Speaker: Zhilin Wu (ISCAS, China)
Title: Extensions and restrictions of data automata
Abstract: Formalisms over infinite alphabets have recently received much focus in the community of theoretical computer science, with momentum from database theory and formal verification. Data automaton is a formal model for words over an infinite alphabet, that is, the product of a finite set of labels and an infinite set of data values, proposed by Bojanczyk, Muscholl, Schwentick et. al. in 2006.

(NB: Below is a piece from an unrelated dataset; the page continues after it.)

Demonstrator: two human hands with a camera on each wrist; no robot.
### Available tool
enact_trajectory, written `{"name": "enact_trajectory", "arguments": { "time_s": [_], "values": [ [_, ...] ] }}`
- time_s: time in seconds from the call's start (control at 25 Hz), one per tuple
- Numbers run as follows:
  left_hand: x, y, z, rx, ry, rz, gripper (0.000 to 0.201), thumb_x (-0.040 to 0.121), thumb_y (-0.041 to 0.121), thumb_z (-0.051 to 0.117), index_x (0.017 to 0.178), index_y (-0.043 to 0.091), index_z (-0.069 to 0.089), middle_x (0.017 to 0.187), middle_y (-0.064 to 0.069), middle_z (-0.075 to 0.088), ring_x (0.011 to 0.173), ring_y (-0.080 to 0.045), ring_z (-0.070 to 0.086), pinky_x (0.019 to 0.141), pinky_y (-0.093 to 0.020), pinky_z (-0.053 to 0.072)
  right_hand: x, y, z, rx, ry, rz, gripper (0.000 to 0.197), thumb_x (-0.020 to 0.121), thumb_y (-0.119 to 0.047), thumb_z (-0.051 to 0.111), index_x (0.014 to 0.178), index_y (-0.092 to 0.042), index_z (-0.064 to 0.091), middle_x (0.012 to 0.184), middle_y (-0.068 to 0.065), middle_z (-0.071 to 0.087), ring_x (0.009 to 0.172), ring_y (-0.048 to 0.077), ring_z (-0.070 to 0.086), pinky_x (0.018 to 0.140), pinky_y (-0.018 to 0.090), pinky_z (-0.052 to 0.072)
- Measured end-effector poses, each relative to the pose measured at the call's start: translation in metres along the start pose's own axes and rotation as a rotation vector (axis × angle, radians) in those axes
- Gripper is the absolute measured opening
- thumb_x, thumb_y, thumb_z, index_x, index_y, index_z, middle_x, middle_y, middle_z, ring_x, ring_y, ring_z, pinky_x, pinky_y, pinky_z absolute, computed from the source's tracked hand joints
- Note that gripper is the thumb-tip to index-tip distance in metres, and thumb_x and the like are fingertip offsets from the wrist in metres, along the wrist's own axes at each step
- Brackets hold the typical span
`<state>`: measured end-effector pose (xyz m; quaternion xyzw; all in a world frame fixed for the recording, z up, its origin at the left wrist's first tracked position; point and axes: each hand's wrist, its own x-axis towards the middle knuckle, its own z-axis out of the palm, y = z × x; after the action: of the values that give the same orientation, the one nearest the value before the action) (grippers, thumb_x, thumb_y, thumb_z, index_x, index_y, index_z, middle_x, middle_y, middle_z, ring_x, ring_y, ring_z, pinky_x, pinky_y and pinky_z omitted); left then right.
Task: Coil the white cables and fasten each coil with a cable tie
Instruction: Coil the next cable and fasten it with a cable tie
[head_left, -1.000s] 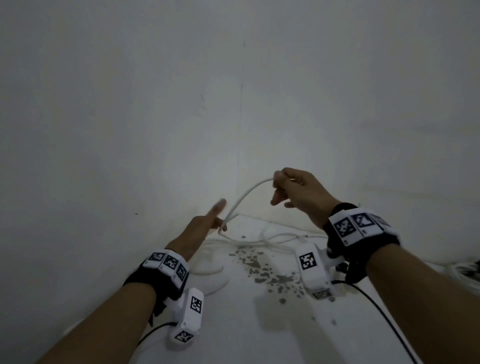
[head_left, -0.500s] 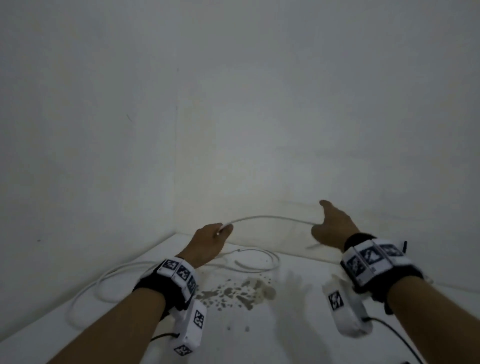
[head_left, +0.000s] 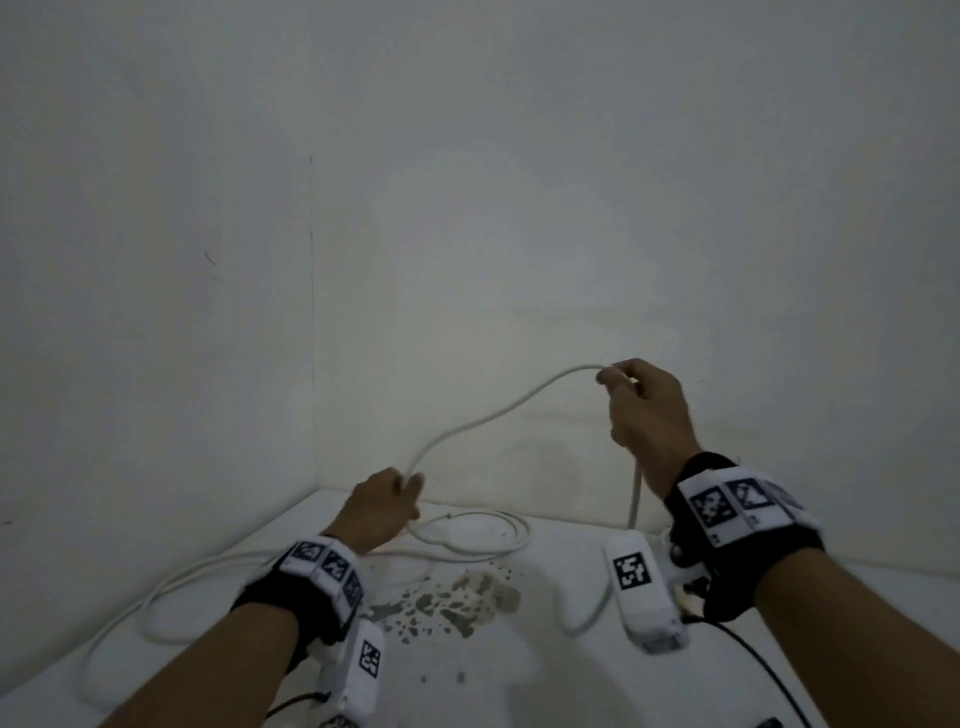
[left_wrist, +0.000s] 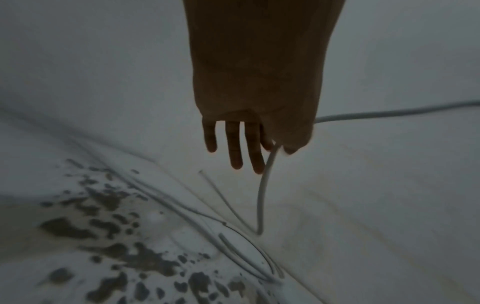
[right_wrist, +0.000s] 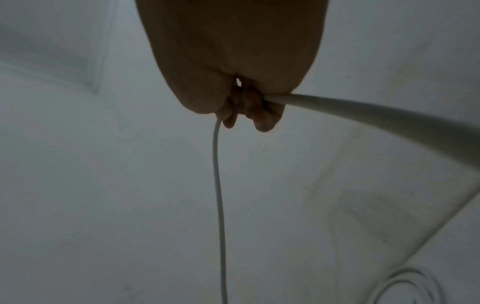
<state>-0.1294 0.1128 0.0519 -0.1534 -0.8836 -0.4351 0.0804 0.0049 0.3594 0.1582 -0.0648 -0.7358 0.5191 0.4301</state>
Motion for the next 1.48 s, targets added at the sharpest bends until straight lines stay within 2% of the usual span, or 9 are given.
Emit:
{"name": "enact_trajectory", "arguments": {
  "time_s": [0.16, 0.32, 0.48, 0.64, 0.76, 0.96, 1.2, 1.32, 1.48],
  "values": [
    [-0.008, -0.006, -0.013, -0.377, -0.139, -0.408, 0.059, 0.091, 0.063, 0.048, 0.098, 0.006, 0.059, 0.073, -0.007, 0.066, 0.063, -0.023, 0.064, 0.056, -0.023, 0.042, 0.010, 0.017, -0.014, -0.070, -0.020, 0.140, 0.019, 0.098, -0.021, 0.051, 0.098, -0.014, 0.069, 0.079, 0.008, 0.058, 0.068, 0.028, 0.054, 0.070, 0.042, 0.053],
    [-0.008, 0.024, -0.008, -0.311, -0.108, -0.298, 0.042, 0.087, 0.049, 0.065, 0.086, 0.008, 0.057, 0.059, -0.003, 0.042, 0.046, -0.015, 0.034, 0.046, -0.018, 0.025, -0.019, 0.042, 0.005, -0.794, -0.517, 0.060, 0.072, 0.097, -0.035, 0.055, 0.158, -0.024, 0.018, 0.151, 0.014, 0.036, 0.137, 0.033, 0.038, 0.112, 0.043, 0.034],
    [-0.020, 0.064, 0.000, -0.133, -0.453, -0.101, 0.023, 0.085, 0.015, 0.060, 0.074, 0.013, 0.040, 0.056, 0.001, 0.030, 0.042, -0.012, 0.024, 0.044, -0.022, 0.019, -0.047, 0.037, 0.034, -1.002, -0.637, -0.213, 0.090, 0.099, -0.040, 0.051, 0.149, -0.048, -0.023, 0.166, 0.009, -0.010, 0.152, 0.035, -0.009, 0.117, 0.063, -0.002],
    [-0.038, 0.092, 0.011, -0.165, -0.577, 0.044, 0.015, 0.085, 0.010, 0.060, 0.073, 0.012, 0.051, 0.053, 0.003, 0.029, 0.042, -0.010, 0.024, 0.043, -0.024, 0.020, -0.049, 0.036, 0.051, -1.116, -0.742, -0.365, 0.058, 0.103, -0.032, 0.043, 0.154, -0.042, 0.018, 0.166, 0.006, 0.007, 0.153, 0.031, -0.005, 0.117, 0.064, -0.002],
    [-0.032, 0.082, 0.018, -0.391, -0.373, 0.006, 0.036, 0.083, 0.021, 0.072, 0.059, 0.017, 0.046, 0.048, 0.002, 0.034, 0.040, -0.012, 0.029, 0.046, -0.024, 0.024, -0.034, 0.028, 0.047, -1.039, -0.491, -0.361, 0.034, 0.106, -0.028, 0.035, 0.136, -0.032, 0.048, 0.137, 0.005, 0.054, 0.138, 0.029, 0.039, 0.114, 0.058, 0.019],
    [-0.030, 0.051, 0.017, -0.678, -0.129, -0.193, 0.046, 0.081, 0.034, 0.077, 0.049, 0.017, 0.048, 0.044, -0.002, 0.043, 0.044, -0.015, 0.042, 0.063, -0.031, 0.050, 0.007, 0.024, 0.024, -0.616, -0.181, -0.138, 0.032, 0.105, -0.036, 0.035, 0.123, -0.025, 0.060, 0.119, 0.008, 0.067, 0.110, 0.036, 0.058, 0.095, 0.046, 0.048],
    [-0.021, 0.059, 0.003, -1.613, -0.254, -0.172, 0.023, 0.084, 0.023, 0.054, 0.063, 0.015, 0.049, 0.049, 0.007, 0.021, 0.040, -0.010, 0.014, 0.043, -0.024, 0.013, -0.016, 0.075, 0.026, -0.862, -0.417, 0.074, 0.053, 0.103, -0.052, 0.022, 0.139, -0.016, 0.038, 0.132, 0.018, 0.057, 0.125, 0.037, 0.049, 0.108, 0.049, 0.034],
    [-0.009, 0.068, -0.005, -1.677, -0.153, -0.136, 0.020, 0.095, 0.018, 0.044, 0.080, 0.010, 0.055, 0.048, 0.007, 0.030, 0.035, -0.006, 0.025, 0.036, -0.020, 0.021, -0.042, 0.094, 0.019, -1.264, -0.591, 0.125, 0.046, 0.105, -0.041, 0.020, 0.142, -0.020, 0.038, 0.140, 0.012, 0.053, 0.133, 0.034, 0.043, 0.115, 0.061, 0.015],
    [-0.008, 0.086, 0.011, -1.438, -0.057, -0.086, 0.027, 0.105, 0.018, 0.035, 0.092, 0.010, 0.057, 0.056, 0.004, 0.049, 0.044, -0.008, 0.043, 0.045, -0.020, 0.037, -0.065, 0.079, 0.020, -1.275, -0.823, -0.126, 0.033, 0.102, -0.027, 0.037, 0.128, -0.024, 0.057, 0.129, 0.009, 0.061, 0.118, 0.029, 0.057, 0.103, 0.044, 0.037]
  ]
}}
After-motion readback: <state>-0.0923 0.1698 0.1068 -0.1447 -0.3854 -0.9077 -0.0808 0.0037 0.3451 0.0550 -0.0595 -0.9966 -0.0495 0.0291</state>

A data automaton consists of two parts, a nondeterministic letter-to-letter transducer, and a class condition given by a regular language (e.g. specified by a finite automaton), which acts as a condition on each subword of the outputs of the transducer corresponding to a maximal set of positions with the same data value. We propose two variants of data automata by extending and restricting respectively the class conditions. For the extension of data automata, we prove the decidability of the nonemptiness problem by establishing their correspondence with priority multicounter automata, whose decidability was shown by Reinhardt in 2005. For the restriction, we propose commutative data automata, that is, data automata with class conditions restricted to commutative regular languages. While it is open whether the nonemptiness of data automata can be solved in elementary time, we show that the nonemptiness problem of commutative data automata can be solved in 3NEXPTIME.